Her howling resistance pierced the waiting room.
Two years past and still it rings in my ears.
Still I see Conchita rising
in that hospital chaos of twenty beds.
Though she survived
both attack and the trauma of hospital healing,
that sound still stays, a sword in my heart.
My heart has hidden away until today
what happened after that.
They let me come back in
to tell her she was about to be moved
to another ward in the hospital.
Conchita was tied to the railings.
By wrists and ankles, tied down to the railings.
I gazed on my friend like that,
my rage and hers restrained like that.
No wonder two years had to pass
before I could remember what I had to see,
my fiery friend tied down to the bed.
Still today I can barely bear the memory.
In the village where both of us lived,
two drunk young thugs leaving the nearby bar
had beaten her in the night
for the coins that people gave her during the day.
In her makeshift sleeping place,
with the stick she lifted to defend herself,
they bashed her head into cranial fractures.
Her Mayan constitution let her live, but now
she’s confined to a nursing home for indigents
far from the those she greeted daily on the street.
She’s healed and fed and has a bed,
but they took away her indigenous clothes.
Sometimes I wonder, when I visit, who this woman is.
Indomitable, my son has called Conchita.
She continues to confound our meager expectations.
I watch my friend in admiration and respect
as she keeps on meeting her life, changing her face.
She teaches me something I cannot name.
Her resilience and strength as impenetrable
as a densely-jungled rain forest
in her Oaxaca birthplace; her diversity abundant,
her ecosystem one of a kind.
I witnessed only one of her traumas,
but I have seen how she salvages Self
like a flower returning to rise again.
Conchta has shown me what mending can mean.
©Susa Silvermarie 2026






So heartfelt. Thank you, Susa
Poignant. Intense. Deeply honoring your dear friend. Thank you for introducing her to me with your passionate language.
What a lovely way to say to her (and to us) “I see you.” You honor her with your words and we share with you this delight in knowing her, and the gift of learning from her.
Mending indeed.
That is a tender testimonial to a local heroine. I miss greeting her on my walks, adding to her coin purse, or handing her a treat. More, I miss the smile she returned to me from her seat on the curb. While I am happy that she is safe, clean, and comfortable, my heart grieves for her many losses. That grief is seeded in an expanding field of accumulating losses that I water with tears.
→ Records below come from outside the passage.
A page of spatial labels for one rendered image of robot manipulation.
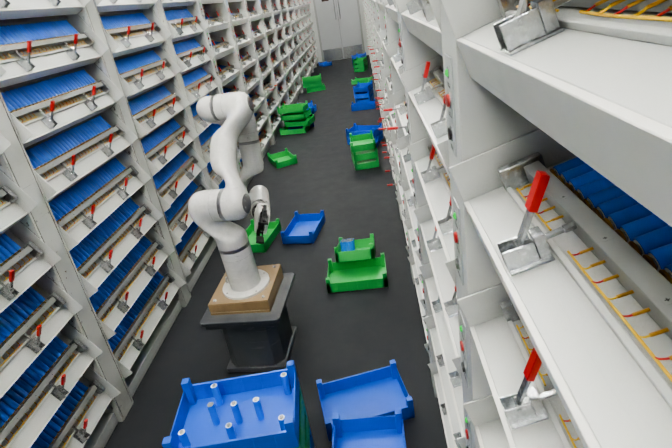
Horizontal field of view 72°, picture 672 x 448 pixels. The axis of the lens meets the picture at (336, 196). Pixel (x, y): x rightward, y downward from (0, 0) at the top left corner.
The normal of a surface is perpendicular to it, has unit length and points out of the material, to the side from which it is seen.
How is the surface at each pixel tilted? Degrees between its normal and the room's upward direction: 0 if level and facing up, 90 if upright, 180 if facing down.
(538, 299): 18
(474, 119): 90
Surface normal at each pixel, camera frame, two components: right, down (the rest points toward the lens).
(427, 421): -0.15, -0.91
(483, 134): -0.04, 0.40
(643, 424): -0.44, -0.83
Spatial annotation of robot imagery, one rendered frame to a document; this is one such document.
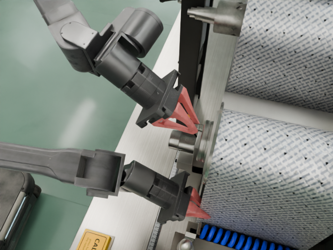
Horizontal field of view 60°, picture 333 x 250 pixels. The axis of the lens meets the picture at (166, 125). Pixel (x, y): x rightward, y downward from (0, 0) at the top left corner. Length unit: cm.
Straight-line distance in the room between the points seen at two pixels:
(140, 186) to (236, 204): 18
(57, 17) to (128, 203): 53
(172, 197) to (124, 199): 29
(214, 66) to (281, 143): 76
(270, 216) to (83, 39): 44
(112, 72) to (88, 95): 191
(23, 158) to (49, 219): 134
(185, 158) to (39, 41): 253
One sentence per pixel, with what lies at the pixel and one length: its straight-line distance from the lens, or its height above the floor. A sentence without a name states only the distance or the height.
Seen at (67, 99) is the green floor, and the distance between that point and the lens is 238.
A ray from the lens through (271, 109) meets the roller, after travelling 61.
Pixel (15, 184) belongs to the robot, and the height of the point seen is 24.
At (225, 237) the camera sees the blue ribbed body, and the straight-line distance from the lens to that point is 67.
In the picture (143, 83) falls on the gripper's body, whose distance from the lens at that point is 45.
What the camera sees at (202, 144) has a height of 128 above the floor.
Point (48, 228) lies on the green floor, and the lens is 188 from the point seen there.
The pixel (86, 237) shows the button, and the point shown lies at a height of 92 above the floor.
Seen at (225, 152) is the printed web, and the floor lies 130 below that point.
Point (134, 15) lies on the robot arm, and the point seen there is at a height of 141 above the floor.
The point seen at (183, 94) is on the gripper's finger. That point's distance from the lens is 48.
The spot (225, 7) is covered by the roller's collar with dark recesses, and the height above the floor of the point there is 136.
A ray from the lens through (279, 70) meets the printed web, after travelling 61.
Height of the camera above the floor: 167
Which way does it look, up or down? 53 degrees down
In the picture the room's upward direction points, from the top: straight up
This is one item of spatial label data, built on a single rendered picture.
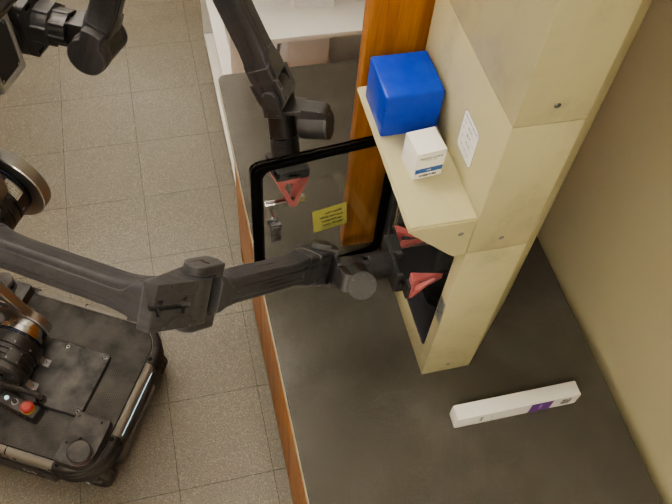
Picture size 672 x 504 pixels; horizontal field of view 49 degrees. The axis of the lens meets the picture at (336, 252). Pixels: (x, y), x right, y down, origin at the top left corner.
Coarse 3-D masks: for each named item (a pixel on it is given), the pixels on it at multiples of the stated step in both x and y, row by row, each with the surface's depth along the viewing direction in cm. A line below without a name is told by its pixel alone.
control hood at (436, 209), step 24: (360, 96) 130; (384, 144) 124; (408, 192) 118; (432, 192) 118; (456, 192) 119; (408, 216) 115; (432, 216) 116; (456, 216) 116; (432, 240) 118; (456, 240) 120
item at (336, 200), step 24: (336, 144) 139; (288, 168) 139; (312, 168) 142; (336, 168) 144; (360, 168) 147; (384, 168) 150; (264, 192) 142; (288, 192) 145; (312, 192) 148; (336, 192) 151; (360, 192) 153; (264, 216) 149; (288, 216) 151; (312, 216) 154; (336, 216) 158; (360, 216) 161; (288, 240) 159; (336, 240) 165; (360, 240) 169
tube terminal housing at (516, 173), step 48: (432, 48) 124; (480, 96) 108; (480, 144) 111; (528, 144) 103; (576, 144) 112; (480, 192) 114; (528, 192) 113; (480, 240) 121; (528, 240) 126; (480, 288) 136; (432, 336) 150; (480, 336) 153
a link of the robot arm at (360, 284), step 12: (312, 240) 147; (336, 252) 146; (336, 264) 145; (360, 264) 145; (336, 276) 143; (348, 276) 140; (360, 276) 140; (372, 276) 141; (348, 288) 140; (360, 288) 141; (372, 288) 142
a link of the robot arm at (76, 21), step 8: (80, 16) 142; (72, 24) 140; (80, 24) 140; (72, 32) 142; (120, 32) 145; (112, 40) 143; (120, 40) 145; (112, 48) 143; (120, 48) 147; (112, 56) 144
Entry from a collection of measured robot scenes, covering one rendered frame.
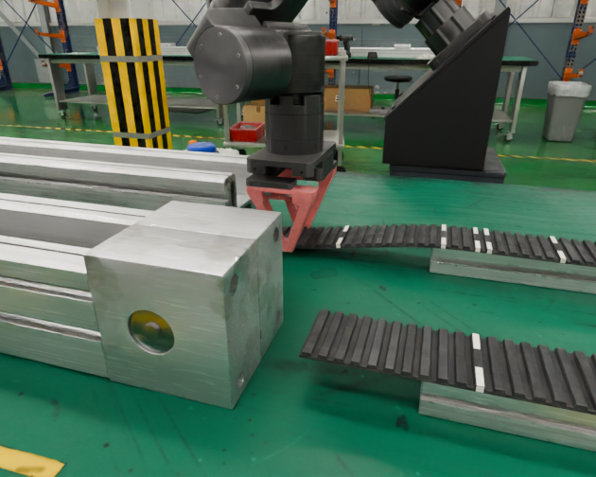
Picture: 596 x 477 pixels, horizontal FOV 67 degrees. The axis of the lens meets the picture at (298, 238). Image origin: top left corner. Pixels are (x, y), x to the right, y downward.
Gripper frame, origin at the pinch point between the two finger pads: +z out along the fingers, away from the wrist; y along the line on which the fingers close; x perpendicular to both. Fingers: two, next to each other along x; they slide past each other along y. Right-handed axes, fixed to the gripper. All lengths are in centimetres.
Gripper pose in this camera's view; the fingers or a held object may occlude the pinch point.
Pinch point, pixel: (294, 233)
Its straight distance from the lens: 48.8
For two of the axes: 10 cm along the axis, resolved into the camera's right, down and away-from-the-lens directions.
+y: -2.9, 3.8, -8.8
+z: 0.0, 9.2, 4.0
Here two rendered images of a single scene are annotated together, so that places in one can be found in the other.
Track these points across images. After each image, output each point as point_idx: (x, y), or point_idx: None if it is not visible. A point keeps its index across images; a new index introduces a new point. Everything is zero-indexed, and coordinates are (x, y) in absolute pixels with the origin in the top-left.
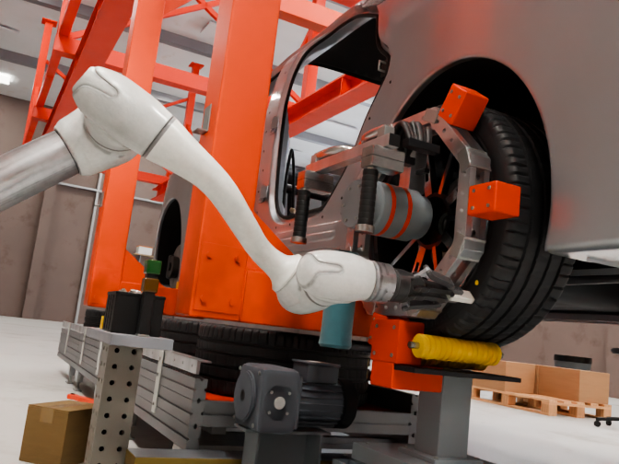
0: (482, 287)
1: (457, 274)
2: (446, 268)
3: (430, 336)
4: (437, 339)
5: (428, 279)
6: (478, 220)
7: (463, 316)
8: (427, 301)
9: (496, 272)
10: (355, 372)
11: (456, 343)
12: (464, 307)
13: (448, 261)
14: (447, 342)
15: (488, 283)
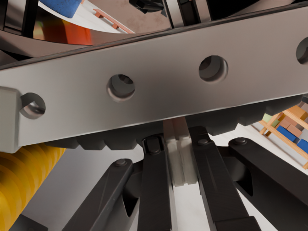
0: (224, 118)
1: (211, 72)
2: (256, 83)
3: (1, 200)
4: (18, 193)
5: (116, 52)
6: None
7: (118, 145)
8: (119, 219)
9: (285, 107)
10: None
11: (45, 163)
12: (134, 129)
13: (288, 57)
14: (34, 184)
15: (250, 119)
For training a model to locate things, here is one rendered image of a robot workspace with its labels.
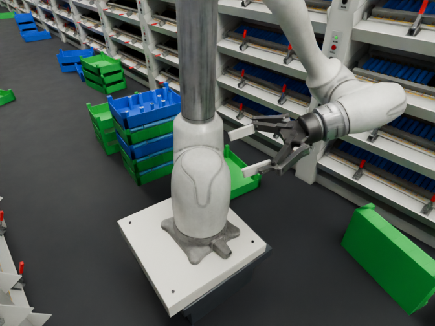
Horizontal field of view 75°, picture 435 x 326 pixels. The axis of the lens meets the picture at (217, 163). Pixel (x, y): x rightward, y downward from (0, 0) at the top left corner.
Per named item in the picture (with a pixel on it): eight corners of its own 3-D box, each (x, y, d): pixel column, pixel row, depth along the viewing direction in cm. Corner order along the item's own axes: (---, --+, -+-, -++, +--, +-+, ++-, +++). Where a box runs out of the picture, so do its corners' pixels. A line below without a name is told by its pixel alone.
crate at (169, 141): (132, 160, 129) (129, 145, 124) (117, 140, 143) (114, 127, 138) (189, 140, 143) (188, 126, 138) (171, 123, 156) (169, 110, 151)
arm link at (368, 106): (351, 146, 69) (326, 122, 80) (414, 125, 68) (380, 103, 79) (351, 107, 63) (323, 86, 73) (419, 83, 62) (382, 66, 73)
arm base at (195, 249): (202, 277, 74) (202, 266, 71) (158, 225, 88) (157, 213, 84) (251, 242, 84) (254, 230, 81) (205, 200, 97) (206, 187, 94)
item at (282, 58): (316, 84, 117) (315, 55, 106) (218, 52, 153) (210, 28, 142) (344, 55, 122) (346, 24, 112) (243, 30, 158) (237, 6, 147)
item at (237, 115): (300, 158, 140) (298, 140, 130) (218, 115, 176) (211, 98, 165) (324, 131, 145) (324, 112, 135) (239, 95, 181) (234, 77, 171)
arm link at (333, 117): (351, 114, 64) (325, 123, 64) (347, 142, 70) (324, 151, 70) (331, 93, 70) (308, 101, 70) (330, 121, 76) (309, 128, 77)
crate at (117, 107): (125, 130, 120) (121, 113, 115) (110, 112, 133) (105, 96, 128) (187, 111, 133) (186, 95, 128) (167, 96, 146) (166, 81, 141)
I remember when you started writing about Conchita when she was still hanging her wares on a clothesline, still working her craft. I love the more recent ( I think) photos. How you honor her. What I also appreciate here is the craft, how you tell this story in a poem because want o tell the story of each of my grandmothers, or both together, in poem form instead of prose. So I’ve put this before me as exampleinspiration and if I get somewhere with my poem (s), I promise to send it to you. Just love, jennie
How heartbreaking, this trauma, for Conchita and for you. Painful to read, yet so important to breathe thru this thick airless inhumanity you describe. I remember her well…old and strong, sitting on the ground weaving…and your strong & tender communion. You were familial. 💞💖💞 Dearhearts, both.
Bless you both 🙌🙏🙌
I so appreciate your poignant offering!